心筋梗塞後の制御不能な線維症および心室動脈瘤の形成におけるNETの病原性の役割は、血管周囲線維症の拡大を通じて実証されている4,11。心筋梗塞モデルとマウスの骨髄からの好中球の分離は、どちらも十分に確立されています。ヒトの血液に豊富に存在する白血球の一種である多形核(PMN)白血球は、ヒト好中球を分離するための優れた供給源として機能します。この方法により、骨髄を採取する必要がなくなるため、安全性と効率が向上します。

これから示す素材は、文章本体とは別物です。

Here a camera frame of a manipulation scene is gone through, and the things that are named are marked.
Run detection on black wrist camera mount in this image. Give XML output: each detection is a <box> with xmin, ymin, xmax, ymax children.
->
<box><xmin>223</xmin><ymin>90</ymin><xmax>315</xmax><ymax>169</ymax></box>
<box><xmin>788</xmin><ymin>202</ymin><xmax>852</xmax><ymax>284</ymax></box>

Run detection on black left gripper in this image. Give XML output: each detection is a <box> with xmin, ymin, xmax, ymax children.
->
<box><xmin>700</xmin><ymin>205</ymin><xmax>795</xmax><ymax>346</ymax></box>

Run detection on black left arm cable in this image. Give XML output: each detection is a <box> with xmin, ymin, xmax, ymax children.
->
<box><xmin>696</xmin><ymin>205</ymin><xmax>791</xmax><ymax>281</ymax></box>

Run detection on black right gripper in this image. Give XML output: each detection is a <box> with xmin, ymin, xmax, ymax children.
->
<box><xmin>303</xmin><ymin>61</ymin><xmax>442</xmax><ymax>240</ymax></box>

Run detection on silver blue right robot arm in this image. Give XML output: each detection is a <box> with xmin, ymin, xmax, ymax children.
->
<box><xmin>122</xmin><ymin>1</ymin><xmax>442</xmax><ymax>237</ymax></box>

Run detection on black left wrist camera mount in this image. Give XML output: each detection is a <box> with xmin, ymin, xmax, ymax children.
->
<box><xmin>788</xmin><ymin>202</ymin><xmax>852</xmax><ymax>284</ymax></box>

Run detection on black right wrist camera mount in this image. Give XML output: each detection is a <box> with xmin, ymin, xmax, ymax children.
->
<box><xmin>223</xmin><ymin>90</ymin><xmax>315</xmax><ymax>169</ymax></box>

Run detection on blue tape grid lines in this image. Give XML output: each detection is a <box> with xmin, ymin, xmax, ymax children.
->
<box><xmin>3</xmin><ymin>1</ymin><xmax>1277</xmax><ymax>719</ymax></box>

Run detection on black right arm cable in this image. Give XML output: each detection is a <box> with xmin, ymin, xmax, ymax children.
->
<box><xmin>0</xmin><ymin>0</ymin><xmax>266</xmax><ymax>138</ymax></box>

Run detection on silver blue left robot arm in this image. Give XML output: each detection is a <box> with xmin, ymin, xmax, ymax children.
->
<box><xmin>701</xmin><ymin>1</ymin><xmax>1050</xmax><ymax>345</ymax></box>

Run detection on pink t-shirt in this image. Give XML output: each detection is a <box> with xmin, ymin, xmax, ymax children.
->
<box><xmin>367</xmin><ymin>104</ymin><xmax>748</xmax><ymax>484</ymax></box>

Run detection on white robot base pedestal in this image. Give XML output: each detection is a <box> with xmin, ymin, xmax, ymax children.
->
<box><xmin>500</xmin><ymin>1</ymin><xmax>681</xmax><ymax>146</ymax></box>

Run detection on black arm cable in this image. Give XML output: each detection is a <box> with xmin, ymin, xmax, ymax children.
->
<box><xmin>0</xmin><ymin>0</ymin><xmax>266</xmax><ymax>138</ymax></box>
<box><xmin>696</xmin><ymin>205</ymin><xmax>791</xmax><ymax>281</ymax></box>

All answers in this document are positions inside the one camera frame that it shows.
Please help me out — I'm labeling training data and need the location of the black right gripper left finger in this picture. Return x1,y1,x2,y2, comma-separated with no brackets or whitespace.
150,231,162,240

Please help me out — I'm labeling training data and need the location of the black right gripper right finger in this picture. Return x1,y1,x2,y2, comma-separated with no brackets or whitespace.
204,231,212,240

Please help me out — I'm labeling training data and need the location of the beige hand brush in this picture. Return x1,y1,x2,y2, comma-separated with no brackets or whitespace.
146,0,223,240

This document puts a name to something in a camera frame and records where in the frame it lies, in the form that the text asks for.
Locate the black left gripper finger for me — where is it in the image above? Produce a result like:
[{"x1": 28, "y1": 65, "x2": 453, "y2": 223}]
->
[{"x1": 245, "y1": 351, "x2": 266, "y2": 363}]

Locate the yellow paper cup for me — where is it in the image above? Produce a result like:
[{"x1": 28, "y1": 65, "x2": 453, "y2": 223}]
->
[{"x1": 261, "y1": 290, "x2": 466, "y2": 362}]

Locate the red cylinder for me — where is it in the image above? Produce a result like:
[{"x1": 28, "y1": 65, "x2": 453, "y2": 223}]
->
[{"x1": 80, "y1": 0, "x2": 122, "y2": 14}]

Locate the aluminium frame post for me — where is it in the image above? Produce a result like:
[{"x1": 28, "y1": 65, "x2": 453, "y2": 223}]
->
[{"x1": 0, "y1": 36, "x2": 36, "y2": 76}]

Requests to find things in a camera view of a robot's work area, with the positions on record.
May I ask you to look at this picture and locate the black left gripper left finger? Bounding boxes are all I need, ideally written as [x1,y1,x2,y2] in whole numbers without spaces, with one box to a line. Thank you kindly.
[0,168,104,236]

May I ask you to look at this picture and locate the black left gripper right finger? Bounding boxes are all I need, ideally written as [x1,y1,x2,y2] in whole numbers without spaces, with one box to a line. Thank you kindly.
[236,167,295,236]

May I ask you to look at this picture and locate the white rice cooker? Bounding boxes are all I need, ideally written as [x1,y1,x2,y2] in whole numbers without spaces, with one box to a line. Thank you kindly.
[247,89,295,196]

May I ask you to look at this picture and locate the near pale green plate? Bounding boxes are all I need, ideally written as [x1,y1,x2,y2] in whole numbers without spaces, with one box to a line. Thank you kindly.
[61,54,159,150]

NETは、心臓リモデリングに関連する心房細動にも関与しています。しかし、マウスは、特定のイオンチャネルまたはシグナル伝達経路がノックダウンまたはノックアウトされない限り、リエントラントサイクルまたはAFモデルを確立するのに十分な大きさの心房を欠いているため、犬や豚などの大型動物が心房細動のモデル化に利用されました12。前述のように、ラットに心房細動を誘発し、ラットの末梢血から好中球を分離することは可能ですが、研究者は、末梢血から2 x 105-5 x 105 の好中球しか分離できないという制限に直面しました(ラットあたり10 mL)。各時点で十分なNETを抽出するには、約10〜25匹のラット(合計で5 x 106 の好中球)が必要であり、時間と費用がかかり、しばしば収率の低いプロセスになりました13。この点に関して、Li Heらは、ラットから適切なNETを得るための骨髄指向戦略を提示している14。この論文では、ラットの骨髄から好中球を単離する方法を包括的に説明し、ラットの末梢好中球と骨髄好中球の正味分泌能力を比較しています。概説した2つの方法は、異なる実験目標に対応しており、どちらも十分な量のラット骨髄好中球を得られると同時に、必要なラットの数を減らすことができます。2段階の単離法は優れた好中球精製を示し、1段階の分離法は許容可能な精製レベルで時間効率が良いことが証明されました。さらに、研究者らは、ラットの骨髄好中球とその末梢の対応物との間のNETosisとNET形成を比較し、PMNと同等の効力を発見しました。これらの知見は、心房細動の好中球関連研究に大きく貢献し、好中球分布の異なる様々な実験動物において、好中球分離のための異なる供給源を柔軟に選択することの重要性を強調しています。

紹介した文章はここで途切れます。